Panfish such as crappie and bluegill are typically caught by jigging grubs or minnows through the ice.

     All the equipment you bring, including rods, tackle box, tote bag, lanterns, heater, bait bucket, ice strainer (for skimming ice), chum-can and tip-ups, should fit into a couple of six-gallon plastic buckets. A chum can is a small coffee can, filled about halfway, with oatmeal and scented with fish attractant.

     The reason for not filling the chum can all the way to the top is to allow room for containers of bait such as spikes or wax worms. Use a small, insulated bait bucket for live minnows when you are fishing for pike or walleye. Your plastic buckets are then strapped to the sled to prevent then from overturning while moving around on the ice.

     A properly equipped tackle box should include an assortment of ice fishing jigs, small hooks, assorted split shot, bobber stops, and small floats, spare line, depth bomber (clip-on lead weight) and something for cutting fishing line. If you intend to fish for northern pike add a few snap swivels, suitable pike hooks and wire leaders. As you can see, a small tackle box will hold these items plus a few extras if needed.

     The small waterproof tote bag is handy for carrying items such as sunglasses, flashlight, spare lantern mantles, knife, spare auger blades (in a protective holder), needle nose pliers, screwdriver, file, towel, and extra matches. If your lantern burns propane carry a spare tank of fuel and I highly recommend you include an extra pair of gloves, socks, and a rain suit.

     Except for the ice auger – which never seems to have a handy spot – the only other items you will need is a portable fish locator, lake map and when fishing at night carry an extra lantern. A power auger is great when you need to drill lots of holes, but you can make do with a manual auger. One lantern stays in the shanty to keep it warm and the other is used for light when moving around on the ice at night.
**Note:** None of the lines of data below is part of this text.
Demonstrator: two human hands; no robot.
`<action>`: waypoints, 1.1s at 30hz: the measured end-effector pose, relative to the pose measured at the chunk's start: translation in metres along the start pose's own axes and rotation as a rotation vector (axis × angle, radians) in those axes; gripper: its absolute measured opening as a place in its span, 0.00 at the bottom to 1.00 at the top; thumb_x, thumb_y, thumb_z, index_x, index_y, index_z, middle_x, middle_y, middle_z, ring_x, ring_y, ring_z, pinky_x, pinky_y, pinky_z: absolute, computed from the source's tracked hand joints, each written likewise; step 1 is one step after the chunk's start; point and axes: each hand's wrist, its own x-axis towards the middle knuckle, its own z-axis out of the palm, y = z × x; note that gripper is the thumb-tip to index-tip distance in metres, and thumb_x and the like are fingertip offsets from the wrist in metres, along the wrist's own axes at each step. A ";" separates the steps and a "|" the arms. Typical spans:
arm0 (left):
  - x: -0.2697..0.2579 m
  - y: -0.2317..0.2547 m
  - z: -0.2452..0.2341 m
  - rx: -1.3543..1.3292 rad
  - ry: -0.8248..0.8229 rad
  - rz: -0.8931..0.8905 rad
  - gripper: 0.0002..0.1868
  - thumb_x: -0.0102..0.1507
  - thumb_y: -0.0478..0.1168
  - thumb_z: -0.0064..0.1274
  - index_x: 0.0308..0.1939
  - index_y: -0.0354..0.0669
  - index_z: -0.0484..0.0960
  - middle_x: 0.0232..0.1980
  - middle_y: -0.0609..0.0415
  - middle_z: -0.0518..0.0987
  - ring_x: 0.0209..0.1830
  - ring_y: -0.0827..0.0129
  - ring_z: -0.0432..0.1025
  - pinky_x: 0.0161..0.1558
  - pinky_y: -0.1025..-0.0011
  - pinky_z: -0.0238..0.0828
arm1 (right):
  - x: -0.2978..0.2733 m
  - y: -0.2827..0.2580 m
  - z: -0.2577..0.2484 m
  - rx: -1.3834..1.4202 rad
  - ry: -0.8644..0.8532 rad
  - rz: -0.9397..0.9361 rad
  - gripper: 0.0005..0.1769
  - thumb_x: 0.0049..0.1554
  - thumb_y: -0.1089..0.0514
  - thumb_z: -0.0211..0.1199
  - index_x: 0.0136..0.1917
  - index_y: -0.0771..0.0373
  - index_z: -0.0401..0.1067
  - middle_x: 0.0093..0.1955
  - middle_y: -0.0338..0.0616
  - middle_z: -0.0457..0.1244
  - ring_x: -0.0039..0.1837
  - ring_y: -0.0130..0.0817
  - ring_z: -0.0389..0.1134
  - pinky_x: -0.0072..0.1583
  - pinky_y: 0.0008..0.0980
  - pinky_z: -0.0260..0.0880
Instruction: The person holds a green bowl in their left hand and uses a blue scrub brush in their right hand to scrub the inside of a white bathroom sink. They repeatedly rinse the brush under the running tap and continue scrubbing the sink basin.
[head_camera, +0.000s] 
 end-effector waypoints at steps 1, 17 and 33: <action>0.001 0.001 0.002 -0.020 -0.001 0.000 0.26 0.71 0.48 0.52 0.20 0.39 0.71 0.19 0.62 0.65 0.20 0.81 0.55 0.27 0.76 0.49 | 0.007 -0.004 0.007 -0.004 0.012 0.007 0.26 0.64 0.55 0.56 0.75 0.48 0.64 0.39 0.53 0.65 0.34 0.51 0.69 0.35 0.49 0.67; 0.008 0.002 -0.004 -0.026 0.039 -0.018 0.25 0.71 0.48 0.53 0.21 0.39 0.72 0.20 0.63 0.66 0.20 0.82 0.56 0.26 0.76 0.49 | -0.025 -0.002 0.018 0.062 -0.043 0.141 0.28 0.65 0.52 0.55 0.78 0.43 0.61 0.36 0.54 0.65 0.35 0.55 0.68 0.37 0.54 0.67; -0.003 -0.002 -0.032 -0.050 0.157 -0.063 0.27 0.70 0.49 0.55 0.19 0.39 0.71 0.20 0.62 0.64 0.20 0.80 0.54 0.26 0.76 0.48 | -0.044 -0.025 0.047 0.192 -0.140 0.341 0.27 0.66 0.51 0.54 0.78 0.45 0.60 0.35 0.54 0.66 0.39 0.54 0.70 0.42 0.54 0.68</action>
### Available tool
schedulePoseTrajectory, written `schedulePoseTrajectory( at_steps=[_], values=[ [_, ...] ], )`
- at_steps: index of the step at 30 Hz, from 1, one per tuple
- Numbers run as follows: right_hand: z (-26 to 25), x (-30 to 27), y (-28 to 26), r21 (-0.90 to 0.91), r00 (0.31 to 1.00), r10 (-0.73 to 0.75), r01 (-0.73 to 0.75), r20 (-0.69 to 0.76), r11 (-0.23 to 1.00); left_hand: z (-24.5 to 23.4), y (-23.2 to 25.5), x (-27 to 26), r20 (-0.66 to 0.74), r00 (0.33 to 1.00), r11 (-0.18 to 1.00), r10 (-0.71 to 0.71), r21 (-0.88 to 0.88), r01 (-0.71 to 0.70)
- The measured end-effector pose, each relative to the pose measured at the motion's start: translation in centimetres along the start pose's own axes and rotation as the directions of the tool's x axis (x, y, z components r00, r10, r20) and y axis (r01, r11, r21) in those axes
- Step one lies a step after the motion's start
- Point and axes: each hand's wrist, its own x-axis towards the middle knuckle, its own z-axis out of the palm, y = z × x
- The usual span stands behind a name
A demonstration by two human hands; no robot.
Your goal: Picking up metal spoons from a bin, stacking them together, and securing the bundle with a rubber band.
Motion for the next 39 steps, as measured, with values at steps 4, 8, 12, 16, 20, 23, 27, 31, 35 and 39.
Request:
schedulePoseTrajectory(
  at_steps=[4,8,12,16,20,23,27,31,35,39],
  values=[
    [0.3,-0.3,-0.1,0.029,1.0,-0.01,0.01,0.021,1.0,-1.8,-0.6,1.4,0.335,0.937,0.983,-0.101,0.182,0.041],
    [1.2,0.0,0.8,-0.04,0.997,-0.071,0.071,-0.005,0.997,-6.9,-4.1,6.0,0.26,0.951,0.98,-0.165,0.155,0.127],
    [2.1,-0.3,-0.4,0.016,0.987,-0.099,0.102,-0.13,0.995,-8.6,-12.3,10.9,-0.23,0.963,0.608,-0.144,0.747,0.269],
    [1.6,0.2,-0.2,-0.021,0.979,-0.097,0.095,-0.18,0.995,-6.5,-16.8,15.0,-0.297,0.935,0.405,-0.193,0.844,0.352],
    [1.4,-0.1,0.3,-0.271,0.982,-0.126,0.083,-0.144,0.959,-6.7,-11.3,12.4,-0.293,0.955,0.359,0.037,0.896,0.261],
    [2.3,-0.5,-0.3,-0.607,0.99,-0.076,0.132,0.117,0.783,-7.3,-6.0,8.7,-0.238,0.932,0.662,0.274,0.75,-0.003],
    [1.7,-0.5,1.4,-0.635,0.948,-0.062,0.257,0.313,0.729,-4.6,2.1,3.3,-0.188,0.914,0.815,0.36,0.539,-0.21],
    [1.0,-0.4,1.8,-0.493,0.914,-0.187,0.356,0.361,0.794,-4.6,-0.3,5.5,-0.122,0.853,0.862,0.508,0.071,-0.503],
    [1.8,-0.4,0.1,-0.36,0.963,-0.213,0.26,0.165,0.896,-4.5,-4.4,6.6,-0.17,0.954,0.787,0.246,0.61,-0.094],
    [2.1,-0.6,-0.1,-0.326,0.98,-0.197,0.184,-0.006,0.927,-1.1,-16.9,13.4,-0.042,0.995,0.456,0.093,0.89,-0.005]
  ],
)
     Under most conditions portable fish locators will read through the ice without drilling a hole. Occasionally there will be a lot of air or cracks in the ice that can distort the signal from your locator. If you find this condition you may have to drill holes to get an accurate reading. Normally squirting a little water on the ice will adequately couple your transducer to the ice well enough to get a good reading. Currently there are several good portable fish locators for ice fishing on the market including both flashers and LCD. 

     Lake contour maps are available from a number of different sources including local bait and tackle shops, sporting goods stores, and on line at Fishing Hotspots Maps. The importance of using a lake contour map and taking good notes cannot be over emphasized. Make a paper copy of your lake map or the section of the map you are fishing that day, put the copy in a three-ring binder and use it to take notes or record what you see on your locator each time you fish the lake.

     After the ice shanty is set-up the plastic buckets become seats. Six gallon buckets are taller and more comfortable to sit on than five gallon buckets.

     For safety reasons never fish alone, especially during the early season or at night. The few extra items needed to outfit a partner don’t add much weight. As a plus dragging an ice shanty around a lake or drilling holes in the ice is a task that is best shared with a willing fishing partner.

Ice fishing derbies are a great way to break-up the winter doldrums and to meet some people that share a mutual interest. Most ice derbies are much more a social event than a competitive event.

     Ice cleats strapped to your boots make travel on the ice a lot easier and safer. Another important safety item to include is a five-foot length of nylon cord with a large sharp spike attached to each end of the cord. Wear the cord around you neck, outside your clothing. The spikes will enable you to pull yourself onto the ice if you have the misfortune of breaking through.

     On some fishing trips you won’t need everything I have mentioned and it can be left in the truck or at home. For example, if I plan to use only rods I can leave the tip-ups at home. In cold weather add a high-energy snack plus a thermos of hot chocolate. The important thing is to expand you fishing season and take advantage of the great icefishing available on our local lakes.